³ Department of Pathology, Massachusetts General Hospital, Boston, Massachusetts, USA.
⁴ Department of Radiology, Beth Israel Deaconess Medical Center, Boston, Massachusetts, USA.
⁵ Department of Orthopedic Surgery, Massachusetts General Hospital, Boston, Massachusetts, USA.
⁶ Boston University School of Medicine, Boston, MA Section of Endocrinology, Diabetes and Nutrition, Boston Medical Center, Boston, Massachusetts, USA.

Abstract

Summary: Tumor-induced osteomalacia (TIO) is a rare form of osteomalacia caused by fibroblast growth factor-23 (FGF23)-secreting tumors. Most of these tumors are phosphaturic mesenchymal tumors (PMTs) typically involving soft tissue in the extremities and bone of the appendicular skeleton and cranium. We report the case of a 60-year-old woman with about 3 years of persistent bone pain and multiple fractures, initially diagnosed as osteoporosis, who was found to have hypophosphatemia with low 1,25-dihydroxyvitamin D and elevated alkaline phosphatase and inappropriately normal FGF23 consistent with TIO. Her symptoms improved with phosphate supplementation, vitamin D and calcitriol. 68Ga-DOTATATE imaging revealed a T12 vertebral body lesion confirmed on biopsy to be a PMT. She underwent resection of the PMT with resolution of TIO and increased bone density. This rare case of TIO secondary to a PMT of the thoracic spine highlights some of the common features of PMT-associated TIO and draws attention to PMT-associated TIO as a possible cause of unexplained persistent bone pain, a disease entity that often goes undiagnosed and untreated for years.

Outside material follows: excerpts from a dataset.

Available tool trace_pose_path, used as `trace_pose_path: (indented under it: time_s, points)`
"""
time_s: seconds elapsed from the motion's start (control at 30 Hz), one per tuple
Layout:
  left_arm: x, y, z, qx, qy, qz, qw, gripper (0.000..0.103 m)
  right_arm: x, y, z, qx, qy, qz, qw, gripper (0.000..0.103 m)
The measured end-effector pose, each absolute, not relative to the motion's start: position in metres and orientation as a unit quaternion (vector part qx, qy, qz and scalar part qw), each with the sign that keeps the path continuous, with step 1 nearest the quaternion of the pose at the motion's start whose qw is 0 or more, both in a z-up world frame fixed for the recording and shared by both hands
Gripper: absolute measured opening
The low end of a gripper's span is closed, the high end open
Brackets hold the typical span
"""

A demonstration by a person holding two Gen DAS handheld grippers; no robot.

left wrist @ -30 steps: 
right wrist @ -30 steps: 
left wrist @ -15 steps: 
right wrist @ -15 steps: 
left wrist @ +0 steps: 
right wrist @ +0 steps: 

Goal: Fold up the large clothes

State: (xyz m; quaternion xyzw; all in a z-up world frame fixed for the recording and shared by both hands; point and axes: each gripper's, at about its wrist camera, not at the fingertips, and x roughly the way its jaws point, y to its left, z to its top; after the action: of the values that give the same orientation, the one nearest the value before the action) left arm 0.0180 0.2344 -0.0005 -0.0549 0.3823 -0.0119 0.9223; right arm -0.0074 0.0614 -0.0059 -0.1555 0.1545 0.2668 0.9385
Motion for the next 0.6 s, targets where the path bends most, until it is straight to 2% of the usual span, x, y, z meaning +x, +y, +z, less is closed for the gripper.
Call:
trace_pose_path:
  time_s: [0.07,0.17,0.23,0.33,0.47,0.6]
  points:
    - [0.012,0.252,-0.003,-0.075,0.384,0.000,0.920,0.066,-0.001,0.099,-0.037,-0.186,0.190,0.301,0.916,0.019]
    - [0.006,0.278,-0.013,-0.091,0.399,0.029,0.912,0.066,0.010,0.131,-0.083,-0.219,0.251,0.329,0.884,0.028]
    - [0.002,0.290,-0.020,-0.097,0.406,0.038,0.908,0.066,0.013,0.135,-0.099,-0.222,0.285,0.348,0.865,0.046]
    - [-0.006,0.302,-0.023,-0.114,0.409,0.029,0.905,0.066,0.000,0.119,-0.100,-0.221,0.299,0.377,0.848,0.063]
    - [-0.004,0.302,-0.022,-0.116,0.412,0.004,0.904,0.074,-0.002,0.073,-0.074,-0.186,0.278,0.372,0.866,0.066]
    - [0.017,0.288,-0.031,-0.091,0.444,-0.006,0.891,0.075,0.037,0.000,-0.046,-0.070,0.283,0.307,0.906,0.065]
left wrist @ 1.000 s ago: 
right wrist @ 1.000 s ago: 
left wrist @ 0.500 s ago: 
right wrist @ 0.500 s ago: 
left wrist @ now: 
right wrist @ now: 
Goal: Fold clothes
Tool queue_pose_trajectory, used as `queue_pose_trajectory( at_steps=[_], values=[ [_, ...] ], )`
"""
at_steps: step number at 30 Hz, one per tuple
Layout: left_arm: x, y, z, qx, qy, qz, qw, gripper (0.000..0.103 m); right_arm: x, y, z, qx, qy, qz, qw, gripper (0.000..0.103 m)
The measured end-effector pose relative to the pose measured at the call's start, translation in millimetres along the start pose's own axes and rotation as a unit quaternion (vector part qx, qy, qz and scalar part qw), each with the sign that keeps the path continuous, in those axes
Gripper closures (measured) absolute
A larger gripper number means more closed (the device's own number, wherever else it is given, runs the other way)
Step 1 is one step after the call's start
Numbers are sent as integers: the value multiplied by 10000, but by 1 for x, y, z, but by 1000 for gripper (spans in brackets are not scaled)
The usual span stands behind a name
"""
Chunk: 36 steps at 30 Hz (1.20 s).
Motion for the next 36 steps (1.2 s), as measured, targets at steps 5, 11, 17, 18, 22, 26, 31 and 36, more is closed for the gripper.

Learning points: Tumor-induced osteomalacia (TIO) is typically caused by phosphaturic mesenchymal tumors (PMTs) that are usually found in the soft tissue of the extremities and bone of the appendicular skeleton/cranium and rarely in the spine. TIO may be misdiagnosed as osteoporosis or spondyloarthritis, and the correct diagnosis is often delayed for years. However, osteoporosis, in the absence of fracture, is not associated with bone pain. The hallmark of TIO is hypophosphatemia with inappropriately normal or low 1,25-dihydroxyvitamin D and elevated or inappropriately normal fibroblast growth factor-23 (FGF23) levels. In patients with unexplained persistent bone pain, a serum phosphate should be measured. Consider PMT-associated TIO as a potential cause of unexplained persistent bone pain and hypophosphatemia. PMTs express somatostatin receptors and may be identified with 68Ga-DOTATATE imaging. Complete surgical resection is the preferred treatment for spinal PMTs associated with TIO.